Duterte’s visit to China has signalled the “start of bilateral friendship between the two countries,” said Zhao, adding that the New Silk road will make the Philippines less isolated. Except for the Philippines, the nine other member-countries of the Association of Southeast Asian Nations (Asean) share land borders,
This will activate trade between the Philippines and other “Silk Road” member countries, Filipino exporters said.
Transshipment hubs
In September 2013, Chinese President Xi Jinping launched in Kazakhstan a plan to strengthen the New Silk Road from China to Europe, calling it “One Belt, One Road (OBOR)” initiative.
It has two points: the land-based Silk Road Economic Belt and the sea-based 21st Century Maritime Silk Road. The land-based Silk Road has northern, southern, and southwestern routes that bypass the Taklimakan Desert and Lop Nu. Other primary points include part of Polish cities which are logistics and transshipment hubs to other European countries.
In February 2016, a train used the OBOR scheme from China’s eastern Zhejiang Province to Tehran. Plans are underway to extend OBOR from Tehran through Istanbul, into Europe.
Xi’s ambitious project will promote economic cooperation among countries on the OBOR route.
Apart from establishing China’s economic role globally, the New Silk Road will help China forge cooperation with other countries on steel and manufacturing.
The idea to morph China’s ancient Silk Road into the modern-day New Silk Road began when a railway was established through China, Kazakhstan, Mongolia and Russia — it was then called the Eurasian Land Bridge.
In 1990, the China-Kazakhstan railway was extended to Alataw Pass (Alashan Kou). In 2008 the line connected the cities of Ürümqi in China’s Xinjiang Province to Kazakhstan’s Almaty and Astana.
Cement ties
In 2011, a freight forwarder used the line that connected China’s Chongqing and Germany’s Duisburg in 13 instead of the usual 36 days. In 2013 Hewlett-Packard sent laptop computers and monitors on this line, sources said.
Duterte’s state visit to China from October 19 to 21 is expected to cement ties with the Asian superpower, launch the start of his independent foreign policy that observers said could affect ties with the US, the Philippines’ military ally for 65 years.

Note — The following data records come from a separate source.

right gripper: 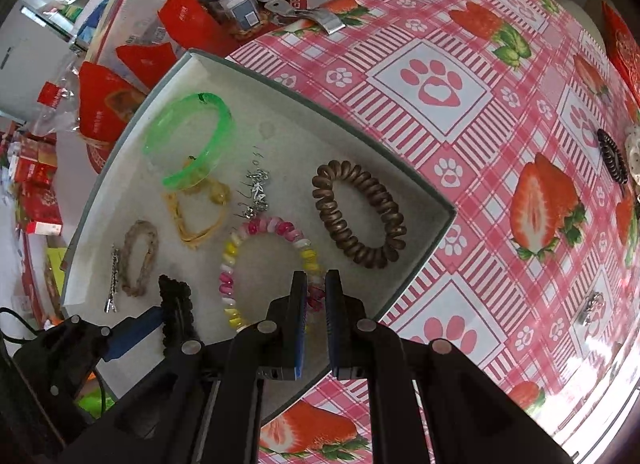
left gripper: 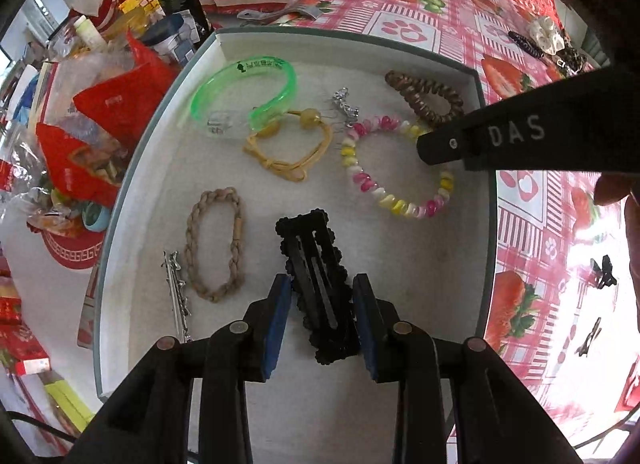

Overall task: Organize jewelry
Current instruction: 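Open the left tool to drop the black clip while the right tool releases the beaded bracelet in the tray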

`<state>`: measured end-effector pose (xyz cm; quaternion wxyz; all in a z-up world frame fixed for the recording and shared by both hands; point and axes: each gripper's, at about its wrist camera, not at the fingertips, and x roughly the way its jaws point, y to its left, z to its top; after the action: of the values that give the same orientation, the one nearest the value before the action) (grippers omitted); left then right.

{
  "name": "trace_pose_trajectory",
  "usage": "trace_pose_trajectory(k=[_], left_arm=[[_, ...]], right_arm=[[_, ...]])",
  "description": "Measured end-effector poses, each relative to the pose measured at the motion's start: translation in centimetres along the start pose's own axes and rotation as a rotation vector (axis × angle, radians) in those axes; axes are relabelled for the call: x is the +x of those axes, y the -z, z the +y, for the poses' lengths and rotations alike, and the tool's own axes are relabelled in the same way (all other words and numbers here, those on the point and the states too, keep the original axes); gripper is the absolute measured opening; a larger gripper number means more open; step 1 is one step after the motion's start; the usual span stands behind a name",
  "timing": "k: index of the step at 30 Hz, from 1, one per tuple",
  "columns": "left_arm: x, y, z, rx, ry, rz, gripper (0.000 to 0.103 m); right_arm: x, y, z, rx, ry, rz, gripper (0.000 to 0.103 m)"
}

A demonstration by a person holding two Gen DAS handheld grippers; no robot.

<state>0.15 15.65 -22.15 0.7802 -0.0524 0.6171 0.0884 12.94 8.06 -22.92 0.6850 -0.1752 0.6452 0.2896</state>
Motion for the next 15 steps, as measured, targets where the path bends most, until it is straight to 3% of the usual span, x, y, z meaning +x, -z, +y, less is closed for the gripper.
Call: trace_pose_trajectory(k=[2, 3, 4, 5, 11, 15], left_arm=[[0.0, -0.1, -0.1, 0.001, -0.003, 0.002, 0.039], [0.0, -0.1, -0.1, 0.002, -0.003, 0.005, 0.045], [0.0, -0.1, -0.1, 0.001, -0.007, 0.006, 0.057], [-0.1, -0.1, -0.1, -0.001, -0.012, 0.000, 0.060], [-0.5, -0.1, -0.1, 0.008, -0.027, -0.005, 0.060], [-0.9, -0.1, -0.2, 0.007, -0.037, -0.006, 0.060]], right_arm=[[0.4, -0.1, -0.1, 0.011, -0.006, 0.008, 0.011], [0.6, -0.1, -0.2, 0.015, -0.008, 0.015, 0.011], [0.9, -0.1, -0.2, 0.019, -0.008, 0.023, 0.011], [0.7, 0.0, -0.1, 0.020, -0.009, 0.018, 0.014], [0.6, -0.3, 0.5, 0.034, -0.044, 0.006, 0.038], [-0.4, -0.9, 0.5, 0.051, -0.077, -0.017, 0.042]])
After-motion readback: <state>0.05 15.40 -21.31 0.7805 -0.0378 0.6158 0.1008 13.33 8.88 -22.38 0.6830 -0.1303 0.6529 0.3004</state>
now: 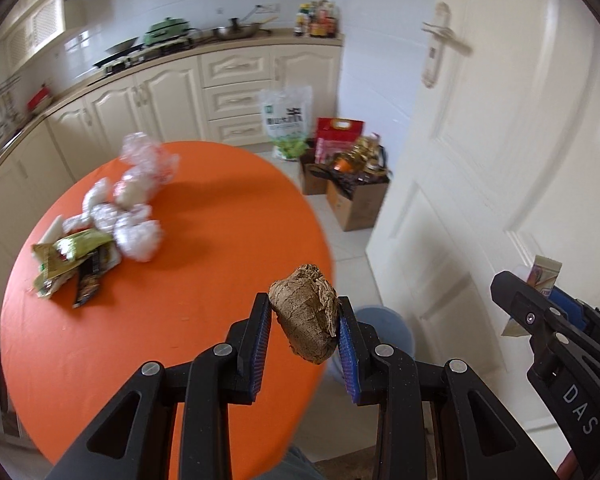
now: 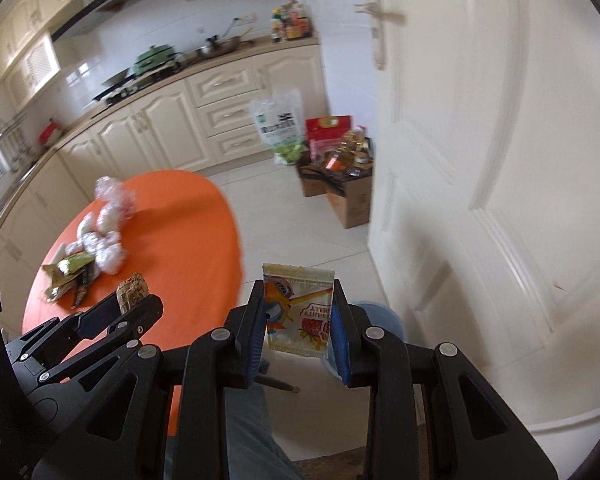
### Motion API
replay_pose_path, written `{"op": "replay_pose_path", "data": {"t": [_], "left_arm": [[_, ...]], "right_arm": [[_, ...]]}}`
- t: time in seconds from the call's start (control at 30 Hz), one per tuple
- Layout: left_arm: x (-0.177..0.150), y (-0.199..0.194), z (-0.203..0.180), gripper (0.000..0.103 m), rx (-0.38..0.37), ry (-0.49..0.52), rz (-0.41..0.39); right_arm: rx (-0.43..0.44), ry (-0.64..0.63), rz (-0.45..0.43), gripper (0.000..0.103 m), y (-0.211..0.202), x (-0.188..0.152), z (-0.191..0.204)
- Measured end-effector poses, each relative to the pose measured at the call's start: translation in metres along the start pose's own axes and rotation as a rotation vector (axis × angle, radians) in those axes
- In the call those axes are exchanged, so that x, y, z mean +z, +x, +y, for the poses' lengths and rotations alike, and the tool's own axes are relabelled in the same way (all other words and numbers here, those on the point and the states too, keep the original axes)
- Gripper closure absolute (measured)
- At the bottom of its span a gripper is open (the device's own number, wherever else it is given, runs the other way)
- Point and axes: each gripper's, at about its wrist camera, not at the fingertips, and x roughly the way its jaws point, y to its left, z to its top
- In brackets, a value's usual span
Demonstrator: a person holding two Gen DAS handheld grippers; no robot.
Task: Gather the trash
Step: 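Carry the packet and ginger root to the blue bin and release both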
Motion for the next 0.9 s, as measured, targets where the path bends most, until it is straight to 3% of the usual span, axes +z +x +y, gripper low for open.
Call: {"op": "replay_pose_path", "data": {"t": [0.27,0.47,0.9], "left_arm": [[0.008,0.045,-0.075,0.075,-0.092,0.123,0.09],[0.017,0.081,-0.112,0.075,-0.119,0.201,0.132],[0.042,0.178,-0.152,0.073,-0.117,0.307,0.23]], "right_arm": [[-0.125,0.143,0.024,0.074,0.006,-0.006,-0.081],[-0.201,0.219,0.066,0.074,0.025,-0.011,-0.127],[-0.244,0.28,0.174,0.074,0.077,-0.014,-0.154]]}}
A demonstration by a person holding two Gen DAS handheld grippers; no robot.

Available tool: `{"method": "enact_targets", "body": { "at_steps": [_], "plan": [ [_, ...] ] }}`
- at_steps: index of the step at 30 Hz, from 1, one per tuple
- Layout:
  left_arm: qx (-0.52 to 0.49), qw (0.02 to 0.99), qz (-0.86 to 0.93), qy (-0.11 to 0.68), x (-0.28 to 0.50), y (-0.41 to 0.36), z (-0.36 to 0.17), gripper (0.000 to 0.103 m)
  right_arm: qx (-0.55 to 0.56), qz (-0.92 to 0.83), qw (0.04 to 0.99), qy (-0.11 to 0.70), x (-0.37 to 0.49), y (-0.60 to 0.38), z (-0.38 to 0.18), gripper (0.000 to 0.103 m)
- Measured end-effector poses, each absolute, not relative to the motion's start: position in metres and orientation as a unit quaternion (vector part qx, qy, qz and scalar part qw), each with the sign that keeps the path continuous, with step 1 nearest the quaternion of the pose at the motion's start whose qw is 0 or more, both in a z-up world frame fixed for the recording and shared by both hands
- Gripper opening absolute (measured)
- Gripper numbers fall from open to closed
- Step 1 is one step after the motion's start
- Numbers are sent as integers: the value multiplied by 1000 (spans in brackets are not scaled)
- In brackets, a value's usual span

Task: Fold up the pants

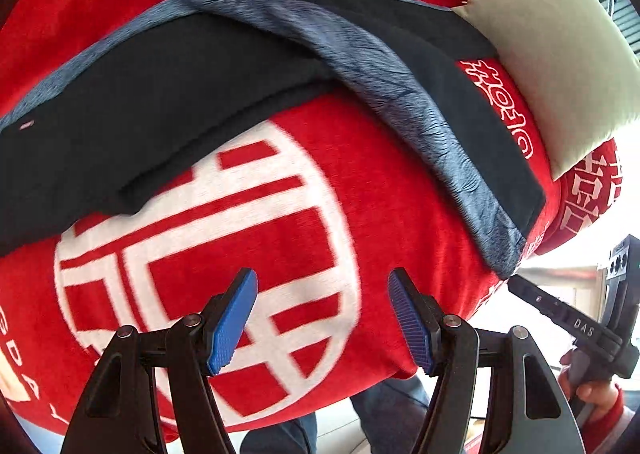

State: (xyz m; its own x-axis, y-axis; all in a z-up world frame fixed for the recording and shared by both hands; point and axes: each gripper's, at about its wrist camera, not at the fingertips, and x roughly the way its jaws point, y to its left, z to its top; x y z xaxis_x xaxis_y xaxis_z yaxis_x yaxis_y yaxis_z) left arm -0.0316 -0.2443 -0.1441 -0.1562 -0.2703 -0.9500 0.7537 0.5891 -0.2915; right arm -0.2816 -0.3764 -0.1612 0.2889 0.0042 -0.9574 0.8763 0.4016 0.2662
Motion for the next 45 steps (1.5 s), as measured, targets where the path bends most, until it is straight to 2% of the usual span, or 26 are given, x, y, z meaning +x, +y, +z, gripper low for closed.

Duterte met with overseas Filipinos in Beijing on Wednesday night. He will meet China’s President Xi Jinping, Premier Li Keqiang, and National People’s Congress Chairman Zhang Dejiang on Thursday. He will speak at the meeting of the Philippine-China Trade and Investment. After a meeting with Bank of China executives on Friday, he will return to Davao City, in the southern Philippines, on the same day.